Do you experience physical sensations when you feel shame, such as a dry mouth or a pounding heart? Does shame make you fall into certain thought patterns—for example, “I’m not good enough” or “I’m a bad person”?
Step 2: Identify and evaluate the root cause of your shame. Does your shame come from not meeting societal expectations—for example, body shame triggered by non-conformity to societal beauty standards? Does it come from the opinions of loved ones—for example, shame over being single coming from familial expectations that you should be married by now? Does it come from your own expectations—for example, shame that you haven’t met the standards of behavior you’ve set for yourself?
Consider whether these expectations are really valid, or whether they’re unhealthy and unrealistic. Is not meeting these expectations really something to be ashamed of?
Step 3: Challenge the societal messages that equate imperfection with inadequacy. Reject the idea that if you make mistakes or have flaws, this automatically makes you “not enough” or shameful. Being imperfect shouldn’t be a source of shame. Everyone makes mistakes.
Step 4: Talk to someone trustworthy about your feelings of shame. If you refuse to talk about your shame, it will fester and consume you. However, discussing shame takes away its power. It gets the shame out of your mind and into the world, where you and others can address it.
Step 5: Avoid the unhealthy reactions to shame outlined above. Consider whether the unhealthy response that tempts you is going to reduce your shame or protect your worthiness. If it’s not, think of a better way to respond. For example, if you want to deal with shame by withdrawing from your loved ones, force yourself to reach out and talk to someone instead.
(Shortform note: For more on shame resilience, read our summary of Brené Brown’s Dare to Lead.)
Example: Brené Brown’s Shame Resilience
One day, Brown received an email from a reader of her blog that criticized her photography skills. She felt shamed by this negative feedback. Initially, Brown decided to respond to this shame with aggression: she drafted many rude replies to the email that all shamed the sender in return.

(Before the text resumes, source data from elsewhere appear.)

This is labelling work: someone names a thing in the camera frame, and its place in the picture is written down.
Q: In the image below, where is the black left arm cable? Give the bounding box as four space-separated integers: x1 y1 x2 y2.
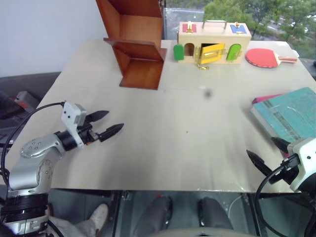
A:
0 101 66 186

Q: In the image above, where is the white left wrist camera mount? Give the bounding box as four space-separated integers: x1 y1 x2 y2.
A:
61 101 88 149

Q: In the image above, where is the teal hardcover book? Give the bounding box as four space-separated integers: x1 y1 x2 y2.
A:
250 86 316 144

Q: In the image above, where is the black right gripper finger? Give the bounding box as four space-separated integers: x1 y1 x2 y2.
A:
271 136 294 153
246 149 273 177

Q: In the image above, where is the dark grey couch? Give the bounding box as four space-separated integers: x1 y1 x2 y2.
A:
0 71 62 158

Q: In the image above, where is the red table tennis paddle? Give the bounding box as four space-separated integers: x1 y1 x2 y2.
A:
244 47 298 69

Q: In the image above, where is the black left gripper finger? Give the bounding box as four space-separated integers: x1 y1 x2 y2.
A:
98 123 125 143
86 110 110 122

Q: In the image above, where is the gold chain with key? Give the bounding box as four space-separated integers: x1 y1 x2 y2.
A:
193 54 210 72

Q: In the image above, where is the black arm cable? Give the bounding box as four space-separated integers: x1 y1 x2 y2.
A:
255 159 316 237
0 101 66 186

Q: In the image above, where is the white shoe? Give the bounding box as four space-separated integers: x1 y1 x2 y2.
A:
88 202 110 234

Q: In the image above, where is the thin white cable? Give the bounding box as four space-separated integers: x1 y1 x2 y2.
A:
228 193 244 224

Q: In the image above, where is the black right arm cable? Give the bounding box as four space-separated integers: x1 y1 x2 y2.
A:
255 159 316 237

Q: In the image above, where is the grey trouser leg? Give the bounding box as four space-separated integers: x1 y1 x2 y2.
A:
48 216 97 237

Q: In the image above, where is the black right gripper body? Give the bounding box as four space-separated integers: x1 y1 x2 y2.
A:
267 153 302 186

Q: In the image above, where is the wooden lock box toy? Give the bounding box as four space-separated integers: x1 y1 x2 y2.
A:
173 20 252 66

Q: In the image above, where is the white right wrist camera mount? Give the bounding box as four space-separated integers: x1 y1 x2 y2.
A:
287 137 316 193

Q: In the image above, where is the dark rounded shape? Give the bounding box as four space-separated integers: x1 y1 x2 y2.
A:
133 194 174 237
197 197 234 232

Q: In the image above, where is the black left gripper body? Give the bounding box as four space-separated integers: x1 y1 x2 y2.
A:
77 115 102 146

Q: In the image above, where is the brown wooden shelf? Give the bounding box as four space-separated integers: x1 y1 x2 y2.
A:
95 0 168 91

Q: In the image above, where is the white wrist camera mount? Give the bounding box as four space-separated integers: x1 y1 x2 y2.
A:
287 137 316 193
61 101 88 149

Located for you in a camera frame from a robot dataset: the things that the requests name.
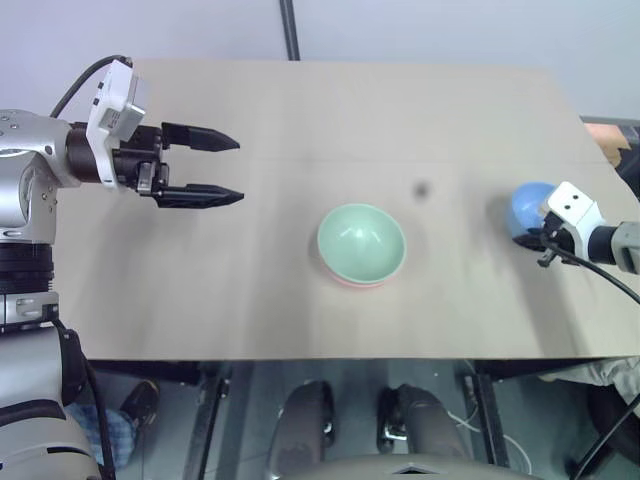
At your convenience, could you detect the green bowl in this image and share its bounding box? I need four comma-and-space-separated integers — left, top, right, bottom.
316, 202, 408, 287

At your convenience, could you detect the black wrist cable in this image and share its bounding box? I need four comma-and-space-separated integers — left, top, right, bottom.
49, 54, 134, 120
541, 237, 640, 305

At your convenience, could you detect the dark rounded shape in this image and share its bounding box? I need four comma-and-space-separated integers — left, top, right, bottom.
271, 380, 337, 480
376, 383, 472, 462

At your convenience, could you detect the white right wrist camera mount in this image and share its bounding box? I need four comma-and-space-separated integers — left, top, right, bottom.
542, 180, 609, 262

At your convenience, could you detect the black vertical pole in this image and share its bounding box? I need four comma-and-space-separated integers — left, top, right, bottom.
278, 0, 302, 62

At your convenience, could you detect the black left shoulder cable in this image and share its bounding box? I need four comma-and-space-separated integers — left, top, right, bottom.
51, 318, 118, 480

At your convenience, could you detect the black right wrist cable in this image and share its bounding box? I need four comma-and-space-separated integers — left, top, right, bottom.
541, 237, 640, 305

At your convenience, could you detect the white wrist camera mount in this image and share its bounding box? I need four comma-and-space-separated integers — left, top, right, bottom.
85, 59, 151, 191
542, 180, 609, 262

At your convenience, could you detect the black table leg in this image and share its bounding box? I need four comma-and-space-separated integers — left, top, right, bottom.
181, 363, 232, 480
468, 359, 512, 467

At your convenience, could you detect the orange cardboard box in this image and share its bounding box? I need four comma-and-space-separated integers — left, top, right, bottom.
581, 116, 640, 167

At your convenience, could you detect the white cable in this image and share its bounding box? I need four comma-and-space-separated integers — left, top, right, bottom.
447, 408, 532, 474

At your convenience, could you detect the blue plaid trouser leg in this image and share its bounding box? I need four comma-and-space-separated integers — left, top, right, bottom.
63, 401, 139, 472

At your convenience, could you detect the light grey cloth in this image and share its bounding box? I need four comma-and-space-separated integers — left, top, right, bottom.
538, 355, 640, 417

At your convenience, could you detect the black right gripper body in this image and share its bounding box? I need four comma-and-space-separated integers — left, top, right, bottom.
536, 211, 577, 268

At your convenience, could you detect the grey robot torso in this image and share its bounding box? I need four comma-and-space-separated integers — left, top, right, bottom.
269, 451, 544, 480

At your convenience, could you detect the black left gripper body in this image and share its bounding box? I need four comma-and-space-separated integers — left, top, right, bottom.
111, 124, 171, 199

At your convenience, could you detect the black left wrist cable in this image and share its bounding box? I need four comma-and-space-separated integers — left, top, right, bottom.
49, 54, 134, 120

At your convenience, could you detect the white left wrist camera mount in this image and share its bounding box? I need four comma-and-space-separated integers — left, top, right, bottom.
85, 59, 151, 191

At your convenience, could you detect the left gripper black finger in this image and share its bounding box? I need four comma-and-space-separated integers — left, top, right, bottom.
161, 121, 242, 154
154, 183, 246, 210

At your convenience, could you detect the pink bowl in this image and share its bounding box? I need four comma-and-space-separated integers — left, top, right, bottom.
319, 249, 402, 291

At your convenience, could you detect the black shoe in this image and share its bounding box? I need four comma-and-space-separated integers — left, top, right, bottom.
119, 378, 162, 429

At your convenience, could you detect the blue bowl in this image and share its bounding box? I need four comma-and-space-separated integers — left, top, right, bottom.
504, 180, 559, 239

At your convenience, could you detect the thick black cable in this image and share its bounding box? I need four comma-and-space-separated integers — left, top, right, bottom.
568, 393, 640, 480

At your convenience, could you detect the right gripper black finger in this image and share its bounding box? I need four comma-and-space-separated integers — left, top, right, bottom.
511, 228, 546, 251

However, something stopped Brown from actually sending the mean replies. Instead, she decided to call a friend to talk about the situation. When Brown told the friend about the rude responses that she’d drafted, the friend replied that she could never be so brave as to send those emails. Instead, she’d respond to this type of criticism by just crying for a while.
Brown thought about this. She realized that for her, sending a response that shamed her critic wasn’t actually a brave or healthy thing to do. Instead, the courageous way forward would be to let herself be upset about the email, but not reply to it, thus ending the cycle of shame.
In coming to this realization, Brown was practicing shame resilience. She recognized her shame; told others about it, and ultimately rejected destructive behavior.